El pasado mes de noviembre nos dejó un hombre que hizo en el mundo del cine lo que pocos pueden permitirse: lo que le dio la real gana. Siendo considerado uno de los últimos "outsiders" de la industria norteamericana, Robert Altman realizó sus obras siempre al margen de los grandes estudios, provocando la admiración de la crítica a la par que una gran serie de seguidores de ese peculiar talento cinematográfico suyo.
Larguísimos planos secuencia, intérpretes pisándose los diálogos mutuamente en un alarde de dinamismo trasgresor, un irreverente sarcasmo,un elenco coral... éstos son sólo algunos recursos de los que Altman disponía para crear filmes que han pasado a la historia como joyas del celuloide. Basta nombrar algunos de sus títulos más emblemáticos -la demoledora y posiblemente más lograda M.A.S.H., Vidas cruzadas, El juego de Hollywood, o Vincent y Teo– para saber que nos ha dejado uno de los mejores cineastas de los últimos tiempos.
Sus últimas inquietudes, tras desmitificar el estilo de vida americano, se dirigieron hacia el género musical con la irrupción de Kansas City cinta homenaje al jazz, cuya libertad creativa siempre ha estado en íntima relación con su cine. Su anterior filme "The Company" se centró en el Joffrey Ballet de Chicago, incorporando a su forma de trabajar cierto aire documental que no abandona en su obra póstuma "El último show".
El rodaje del filme de reciente estreno duró cinco semanas ante un público asistente a un show radiofónico que va a dejar de existir en cuanto el telón haga acto de presencia. En el ya carcomido escenario se dan cita una serie de cantantes country en horas bajas cuyas voces se personifican en los conocidos rostros de Meryl Streep (tan magnífica como siempre), Lily Tomlin (actriz fetiche del director), Woody Harrelson o Thomas C. Relly.

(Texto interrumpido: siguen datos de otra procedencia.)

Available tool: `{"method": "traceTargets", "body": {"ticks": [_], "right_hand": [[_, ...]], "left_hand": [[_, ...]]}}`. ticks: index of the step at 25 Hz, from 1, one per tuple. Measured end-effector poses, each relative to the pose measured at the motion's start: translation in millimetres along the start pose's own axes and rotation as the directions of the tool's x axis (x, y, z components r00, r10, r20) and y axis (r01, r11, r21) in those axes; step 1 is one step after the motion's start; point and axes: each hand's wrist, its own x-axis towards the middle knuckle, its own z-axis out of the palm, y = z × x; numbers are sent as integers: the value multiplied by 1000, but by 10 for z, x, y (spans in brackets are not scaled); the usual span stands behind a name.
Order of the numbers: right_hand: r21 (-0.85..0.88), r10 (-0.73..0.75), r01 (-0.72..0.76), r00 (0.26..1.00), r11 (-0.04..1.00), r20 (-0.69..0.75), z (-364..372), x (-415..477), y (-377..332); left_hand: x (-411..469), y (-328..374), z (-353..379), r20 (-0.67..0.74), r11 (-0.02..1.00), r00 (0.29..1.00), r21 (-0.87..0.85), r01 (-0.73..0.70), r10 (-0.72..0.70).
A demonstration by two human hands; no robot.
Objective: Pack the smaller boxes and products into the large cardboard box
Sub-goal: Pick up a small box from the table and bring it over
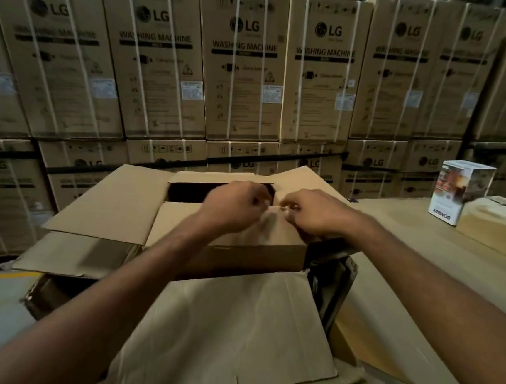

Con la ayuda de tres cámaras estratégicamente colocadas para captar varias acciones a la vez, Altman hace uso de su elaborado estilo narrativo permitiendo a sus actores improvisar, lo que genera un entorno plenamente creativo que llega al espectador sin necesidad de esfuerzo. El resto ya se lo pueden imaginar: un incontrolable desfile de música country inunda la casi totalidad de un filme en el que la muerte en forma de rubia con gabardina (Virginia Madsen) tiene un papel primordial en la historia, aunque no del todo certero. Quizá Robert Altman presentía que su final estaba cerca. Es por esto que El último show no pasará a la historia como una de las mejores películas del director, pero de lo que no hay duda es de que acaba siendo una muestra más de que el genial veterano murió con las botas puestas haciendo el cine que le dio la gana.